What to produce:
Any images in the material are to be dropped while every line is retyped exactly.

Provided material:
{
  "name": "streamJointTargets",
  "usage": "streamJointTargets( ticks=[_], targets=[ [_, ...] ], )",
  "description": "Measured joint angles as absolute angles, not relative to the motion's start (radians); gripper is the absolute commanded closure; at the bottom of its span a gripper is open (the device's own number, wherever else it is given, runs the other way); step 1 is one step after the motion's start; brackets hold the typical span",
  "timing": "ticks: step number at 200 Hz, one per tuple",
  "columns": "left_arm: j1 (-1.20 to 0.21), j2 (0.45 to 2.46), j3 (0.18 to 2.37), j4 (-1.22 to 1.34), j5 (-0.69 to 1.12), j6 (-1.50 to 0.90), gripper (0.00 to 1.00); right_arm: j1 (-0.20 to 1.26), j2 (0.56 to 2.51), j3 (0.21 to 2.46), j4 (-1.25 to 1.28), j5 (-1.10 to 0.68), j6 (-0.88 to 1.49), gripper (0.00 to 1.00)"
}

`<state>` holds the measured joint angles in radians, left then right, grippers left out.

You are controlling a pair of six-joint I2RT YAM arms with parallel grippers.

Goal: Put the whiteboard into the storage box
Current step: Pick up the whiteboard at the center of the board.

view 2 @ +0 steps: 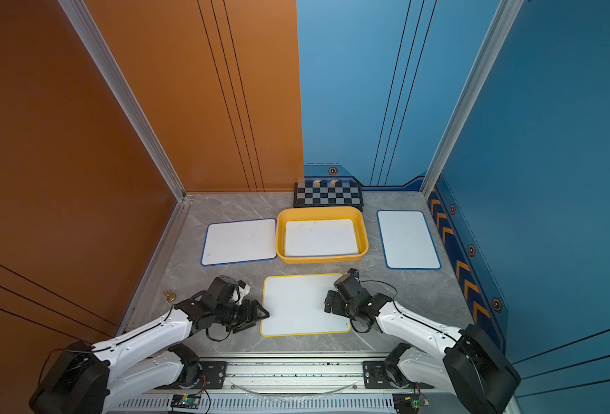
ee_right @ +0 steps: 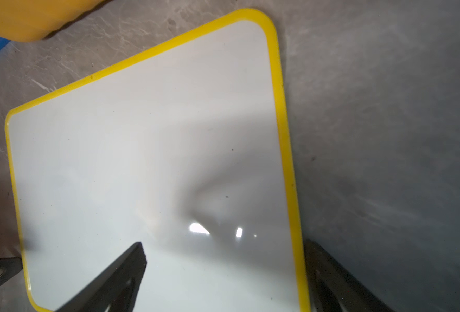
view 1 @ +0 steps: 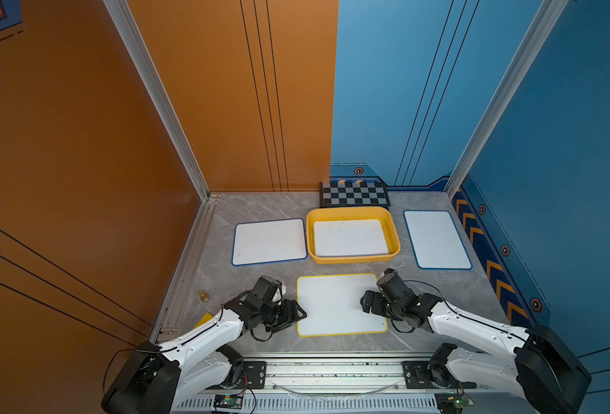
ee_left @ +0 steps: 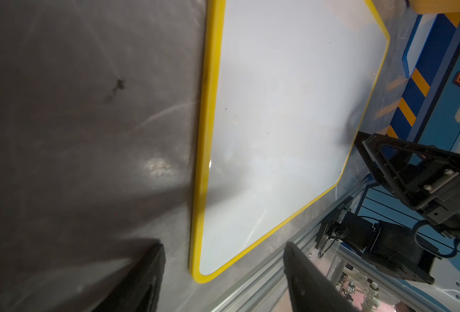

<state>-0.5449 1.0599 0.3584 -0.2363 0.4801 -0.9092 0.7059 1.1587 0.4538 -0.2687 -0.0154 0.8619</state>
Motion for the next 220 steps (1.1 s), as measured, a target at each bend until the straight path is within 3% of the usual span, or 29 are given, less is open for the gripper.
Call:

Task solution:
{
  "name": "streamJointTargets",
  "usage": "streamJointTargets( ticks=[_], targets=[ [_, ...] ], )",
  "description": "Measured joint angles as absolute angles, not relative to the motion's start (radians); gripper is the absolute commanded closure; at the bottom of its span a gripper is open (the device's own number, wherever else it is given, runs the other way); step 1 is one step after the motion's start; brackets hold the typical span",
  "timing": "ticks: step number at 200 Hz, one per tuple",
  "columns": "left_arm: j1 (-1.20 to 0.21), j2 (0.45 to 2.46), j3 (0.18 to 2.37), j4 (-1.22 to 1.34), j5 (-0.69 to 1.12), j6 (-1.50 to 0.90), gripper (0.00 to 1.00); right_arm: j1 (-0.20 to 1.26), j2 (0.56 to 2.51), j3 (0.21 to 2.46), j4 (-1.25 to 1.28), j5 (-1.10 to 0.68), j6 (-0.88 to 1.49), gripper (0.00 to 1.00)"
}

`<state>` holds the measured joint angles in radians, left then right, grippers left out.

You are controlling a pair of six-joint I2RT YAM arms with parallel grippers.

Goal: Put the whiteboard into the storage box
Current step: Pick up the whiteboard at the center of the board.

view 2 @ +0 steps: 
ee_right @ +0 steps: 
view 1 @ +0 steps: 
ee_left @ +0 steps: 

<state>-0.5449 1.0599 0.3584 -0.2363 0.4801 -0.9092 0.7059 1.1587 0.4538 -0.2687 -0.0154 0.8619</state>
Motion for the next 220 steps (1.1 s), as measured, a target at each bend until the straight path is within 3% of the usual span, or 29 are given, less is open for the gripper.
Call:

No additional output will be generated.